» **ABOUT THIS EXERCISE**: All that should come back is the lines of the data below from the one containing "Outline the teal power strip." to the one containing "Outline the left robot arm.", inclusive, exactly as they stand.

» **GIVEN RECORDS**:
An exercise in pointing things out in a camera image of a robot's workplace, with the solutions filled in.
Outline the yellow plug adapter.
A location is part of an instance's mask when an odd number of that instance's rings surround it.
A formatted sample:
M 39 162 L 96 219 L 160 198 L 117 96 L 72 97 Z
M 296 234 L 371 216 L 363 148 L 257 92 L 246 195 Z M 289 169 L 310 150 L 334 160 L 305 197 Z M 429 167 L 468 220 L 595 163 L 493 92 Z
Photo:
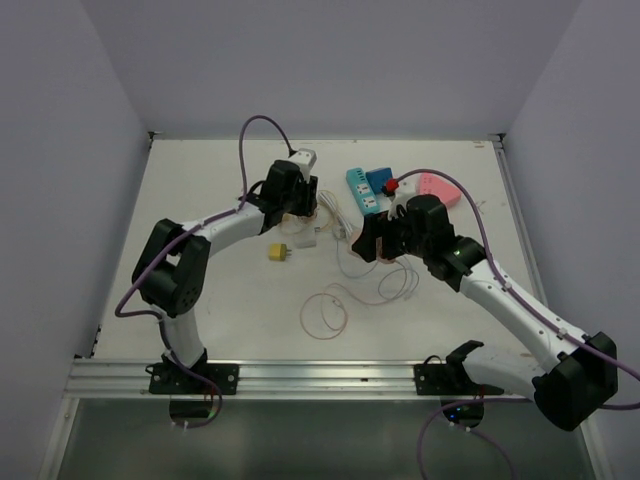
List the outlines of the yellow plug adapter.
M 268 259 L 274 262 L 284 262 L 291 256 L 291 249 L 285 243 L 272 243 L 268 248 Z

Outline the dark blue plug adapter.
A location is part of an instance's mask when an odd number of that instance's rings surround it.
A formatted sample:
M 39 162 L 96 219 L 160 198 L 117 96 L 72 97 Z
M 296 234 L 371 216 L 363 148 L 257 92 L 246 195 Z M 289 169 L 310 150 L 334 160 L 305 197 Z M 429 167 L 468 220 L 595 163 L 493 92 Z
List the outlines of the dark blue plug adapter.
M 381 167 L 366 171 L 365 177 L 371 191 L 378 195 L 382 193 L 383 187 L 393 177 L 393 173 L 390 167 Z

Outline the teal power strip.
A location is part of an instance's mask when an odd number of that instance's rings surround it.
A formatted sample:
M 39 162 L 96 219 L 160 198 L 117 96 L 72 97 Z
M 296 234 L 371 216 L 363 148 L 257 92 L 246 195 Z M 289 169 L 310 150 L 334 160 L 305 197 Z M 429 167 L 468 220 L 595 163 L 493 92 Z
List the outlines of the teal power strip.
M 368 182 L 365 172 L 361 168 L 347 170 L 345 179 L 358 209 L 363 216 L 376 214 L 380 211 L 376 194 Z

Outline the pink triangular socket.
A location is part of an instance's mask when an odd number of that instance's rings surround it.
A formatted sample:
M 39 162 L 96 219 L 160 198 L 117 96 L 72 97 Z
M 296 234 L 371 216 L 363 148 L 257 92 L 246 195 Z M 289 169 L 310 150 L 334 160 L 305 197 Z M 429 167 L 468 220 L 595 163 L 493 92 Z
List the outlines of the pink triangular socket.
M 431 173 L 421 173 L 415 183 L 417 195 L 437 197 L 446 208 L 454 207 L 461 199 L 461 191 L 448 181 Z

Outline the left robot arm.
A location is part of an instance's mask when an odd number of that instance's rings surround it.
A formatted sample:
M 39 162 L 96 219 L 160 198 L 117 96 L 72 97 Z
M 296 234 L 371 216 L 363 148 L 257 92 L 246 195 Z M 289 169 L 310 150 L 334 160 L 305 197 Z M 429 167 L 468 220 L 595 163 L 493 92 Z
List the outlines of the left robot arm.
M 132 287 L 160 315 L 166 355 L 175 363 L 172 379 L 185 392 L 201 390 L 208 379 L 195 320 L 209 259 L 227 247 L 264 234 L 287 214 L 310 217 L 316 210 L 317 156 L 300 149 L 270 166 L 259 191 L 241 205 L 186 223 L 164 219 L 154 226 L 132 274 Z

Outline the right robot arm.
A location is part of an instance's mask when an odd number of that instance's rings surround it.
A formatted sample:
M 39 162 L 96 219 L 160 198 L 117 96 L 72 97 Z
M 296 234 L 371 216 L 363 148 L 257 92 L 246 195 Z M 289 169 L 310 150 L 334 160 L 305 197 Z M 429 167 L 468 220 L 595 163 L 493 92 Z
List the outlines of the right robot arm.
M 572 431 L 616 394 L 617 355 L 604 333 L 588 335 L 561 319 L 489 261 L 476 240 L 458 235 L 434 195 L 418 195 L 396 214 L 368 214 L 351 246 L 367 263 L 403 255 L 499 321 L 528 350 L 521 357 L 469 340 L 450 352 L 441 379 L 456 392 L 489 386 L 533 401 L 554 426 Z

» **YOUR RESPONSE**:
Outline the teal power strip.
A location is part of an instance's mask when an odd number of that instance's rings surround it.
A formatted sample:
M 39 162 L 96 219 L 160 198 L 117 96 L 72 97 Z
M 296 234 L 371 216 L 363 148 L 257 92 L 246 195 Z M 289 169 L 310 150 L 334 160 L 305 197 Z M 429 167 L 468 220 L 595 163 L 493 92 Z
List the outlines of the teal power strip.
M 368 182 L 365 172 L 361 168 L 347 170 L 345 179 L 358 209 L 363 216 L 376 214 L 380 211 L 376 194 Z

Outline the pink triangular socket.
A location is part of an instance's mask when an odd number of that instance's rings surround it.
A formatted sample:
M 39 162 L 96 219 L 160 198 L 117 96 L 72 97 Z
M 296 234 L 371 216 L 363 148 L 257 92 L 246 195 Z M 289 169 L 310 150 L 334 160 L 305 197 Z M 429 167 L 468 220 L 595 163 L 493 92 Z
List the outlines of the pink triangular socket.
M 431 173 L 421 173 L 415 183 L 417 195 L 437 197 L 446 208 L 454 207 L 461 199 L 461 191 L 448 181 Z

Outline the left robot arm.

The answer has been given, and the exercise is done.